2.3 Physical layer 2D Markov model

Based on the TM selection process used by the AMC scheme (which is defined by the partition Γ^u,m) and the first-order 2D Markov channel model (which is characterized by the partitions Γ^u,c and Δ), the range of${\gamma }_{\nu }^u$ is partitioned into the set of nonoverlapping intervals defined by${\mathbf{\Gamma }}^{\mathit{\text{u,m,c}}}=\left\{\left[{\gamma }_0^{\mathit{\text{u,m,c}}},{\gamma }_1^{\mathit{\text{u,m,c}}}\right)\dots \left[{\gamma }_{N_{\text{PHY}}^u\text{-}1}^{\mathit{\text{u,m,c}}},{\gamma }_{N_{\text{PHY}}^u}^{\mathit{\text{u,m,c}}}\right)\right\}$, where$N_{\text{PHY}}^u$ denotes the number of PHY states corresponding to user u, and$\left\{{\gamma }_1^{\mathit{\text{u,m,c}}},\dots ,{\gamma }_{N_{\text{PHY}}^u\text{-}1}^{\mathit{\text{u,m,c}}}\right\}=\text{sort}\left(\left\{{\gamma }_1^{\mathit{\text{u,m}}},\dots ,{\gamma }_{M^u\text{-}1}^{\mathit{\text{u,m}}}\right\}\cup \left\{{\gamma }_1^{\mathit{\text{u,c}}},\dots ,{\gamma }_{K\text{-}1}^{\mathit{\text{u,c}}}\right\}\right),$ with${\gamma }_0^{\mathit{\text{u,m,c}}}=0$ and${\gamma }_{N_{\text{PHY}}^u}^{\mathit{\text{u,m,c}}}=\infty$. Each partition interval$\left.\left[{\gamma }_k^{\mathit{\text{u,m,c}}},{\gamma }_{k+1}^{\mathit{\text{u,m,c}}}\right.\right)$ is characterized by a particular combination of TM and channel state.
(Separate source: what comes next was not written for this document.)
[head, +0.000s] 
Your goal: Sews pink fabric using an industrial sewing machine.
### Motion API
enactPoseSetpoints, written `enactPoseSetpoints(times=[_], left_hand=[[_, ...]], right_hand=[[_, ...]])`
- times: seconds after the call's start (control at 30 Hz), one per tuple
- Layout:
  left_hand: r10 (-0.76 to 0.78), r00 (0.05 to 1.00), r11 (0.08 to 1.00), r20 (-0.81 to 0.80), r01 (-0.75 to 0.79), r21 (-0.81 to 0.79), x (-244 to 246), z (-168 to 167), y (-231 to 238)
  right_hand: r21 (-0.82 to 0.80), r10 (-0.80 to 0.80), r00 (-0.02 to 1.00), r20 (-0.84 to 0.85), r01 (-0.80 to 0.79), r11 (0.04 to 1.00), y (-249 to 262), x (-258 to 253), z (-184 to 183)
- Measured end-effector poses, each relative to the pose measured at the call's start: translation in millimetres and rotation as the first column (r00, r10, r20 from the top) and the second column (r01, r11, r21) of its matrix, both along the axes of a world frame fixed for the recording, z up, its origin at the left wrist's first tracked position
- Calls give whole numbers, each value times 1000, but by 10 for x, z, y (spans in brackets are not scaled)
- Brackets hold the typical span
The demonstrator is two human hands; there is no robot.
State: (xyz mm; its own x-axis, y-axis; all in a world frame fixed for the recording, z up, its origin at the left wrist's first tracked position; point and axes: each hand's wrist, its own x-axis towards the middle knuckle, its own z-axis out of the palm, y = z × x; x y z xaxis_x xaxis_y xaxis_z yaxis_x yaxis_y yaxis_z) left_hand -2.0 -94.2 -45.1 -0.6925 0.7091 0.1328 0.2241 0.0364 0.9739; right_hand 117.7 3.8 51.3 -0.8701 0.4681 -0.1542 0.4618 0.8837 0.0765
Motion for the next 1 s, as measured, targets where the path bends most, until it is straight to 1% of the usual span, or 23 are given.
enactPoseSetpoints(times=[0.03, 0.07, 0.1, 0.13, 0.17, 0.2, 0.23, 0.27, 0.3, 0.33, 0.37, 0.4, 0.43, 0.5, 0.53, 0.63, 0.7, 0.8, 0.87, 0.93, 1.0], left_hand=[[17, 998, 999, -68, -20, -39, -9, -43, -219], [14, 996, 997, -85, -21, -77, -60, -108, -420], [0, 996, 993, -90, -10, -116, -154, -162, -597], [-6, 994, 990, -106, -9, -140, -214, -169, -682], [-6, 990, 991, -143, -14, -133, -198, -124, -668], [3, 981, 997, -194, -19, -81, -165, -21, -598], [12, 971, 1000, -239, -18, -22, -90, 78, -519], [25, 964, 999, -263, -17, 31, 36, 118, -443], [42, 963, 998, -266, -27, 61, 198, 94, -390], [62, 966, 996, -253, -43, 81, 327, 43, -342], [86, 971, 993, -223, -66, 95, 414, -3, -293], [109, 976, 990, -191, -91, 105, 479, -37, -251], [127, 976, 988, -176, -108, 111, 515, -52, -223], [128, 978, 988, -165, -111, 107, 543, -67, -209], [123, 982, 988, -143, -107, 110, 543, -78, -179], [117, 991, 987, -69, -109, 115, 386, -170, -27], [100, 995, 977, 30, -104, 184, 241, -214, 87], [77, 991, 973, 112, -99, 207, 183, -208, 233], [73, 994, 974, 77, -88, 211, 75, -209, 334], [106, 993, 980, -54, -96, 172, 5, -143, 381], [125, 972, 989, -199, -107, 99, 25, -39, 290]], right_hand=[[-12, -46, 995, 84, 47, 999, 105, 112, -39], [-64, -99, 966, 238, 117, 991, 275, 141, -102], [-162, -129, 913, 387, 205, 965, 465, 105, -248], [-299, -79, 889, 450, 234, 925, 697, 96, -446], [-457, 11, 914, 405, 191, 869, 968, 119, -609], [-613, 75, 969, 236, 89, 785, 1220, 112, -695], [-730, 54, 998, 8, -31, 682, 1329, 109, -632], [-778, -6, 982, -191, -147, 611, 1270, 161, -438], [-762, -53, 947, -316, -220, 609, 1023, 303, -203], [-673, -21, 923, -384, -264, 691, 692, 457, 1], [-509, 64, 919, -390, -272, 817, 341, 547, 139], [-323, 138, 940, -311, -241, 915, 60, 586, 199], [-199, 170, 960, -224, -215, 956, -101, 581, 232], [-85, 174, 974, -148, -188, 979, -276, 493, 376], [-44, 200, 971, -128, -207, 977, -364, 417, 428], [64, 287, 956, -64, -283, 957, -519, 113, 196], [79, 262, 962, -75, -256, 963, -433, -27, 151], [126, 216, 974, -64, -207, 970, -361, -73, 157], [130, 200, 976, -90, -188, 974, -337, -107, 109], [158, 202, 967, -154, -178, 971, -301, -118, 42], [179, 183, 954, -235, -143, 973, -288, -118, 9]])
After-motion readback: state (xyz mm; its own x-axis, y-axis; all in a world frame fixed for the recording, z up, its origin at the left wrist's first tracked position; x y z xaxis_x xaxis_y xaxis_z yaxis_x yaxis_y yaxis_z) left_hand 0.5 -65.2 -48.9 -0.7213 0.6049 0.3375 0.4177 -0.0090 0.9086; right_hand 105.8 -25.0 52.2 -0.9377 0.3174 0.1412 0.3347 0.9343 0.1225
As in Subsection 2.2, the range of${\delta }_{\nu }^u$ is also partitioned into the set of nonoverlapping intervals Δ = {−∞,0,∞}.

Using this 2D partitioning, a first-order 2D Markov model for the PHY layer of user u can be defined where each state corresponds to one of such 2D rectangular-shaped cells. Furthermore, the PHY layer Markov chain state at time instant t = ν T _f is denoted by${\mathit{\varsigma }}_{\nu }^u=\left({\phi }_{\nu }^u,{\mathrm{\Delta }}_{\nu }^u\right)$, ν = 0,1,…,∞, where${\phi }_{\nu }^u\in \{0,\dots ,N_{\text{PHY}}^u-1\}$ represents the combination of TM and channel state in this frame interval and${\mathrm{\Delta }}_{\nu }^u\in \{0,1\}$ is used to denote the up or down^b characteristic of the instantaneous SNR over the time frame interval t = (ν − 1)T _f . At any time instant t = ν T _f , the PHY layer state can be univocally identified by an integer number$y_{\nu }^u=2{\phi }_{\nu }^u+{\mathrm{\Delta }}_{\nu }^u$, with$y_{\nu }^u\in \{0,\dots ,2N_{\text{PHY}}^u-1\}$, which can be characterized by an steady-state probability$P_{\text{PHY}}(y_{\nu }^u)$ and a corresponding conditional average PER${\overline{\text{PER}}}_{\text{PHY}}(y_{\nu }^u)$. Additionally, the PHY layer FSMC will be characterized by a transition probability matrix${\mathit{H}}_s^u={\left[H_{i,j}^u\right]}_{0\le i,j\le 2N_{\text{PHY}}^u-1}$, where$H_{i,j}^u=\text{Pr}\{y_{\nu +1}^u=j|y_{\nu }^u=i\}$. Throughout this paper, the steady-state probabilities, the conditional average PERs, and the state-transition probabilities have all been computed either numerically or by simulation.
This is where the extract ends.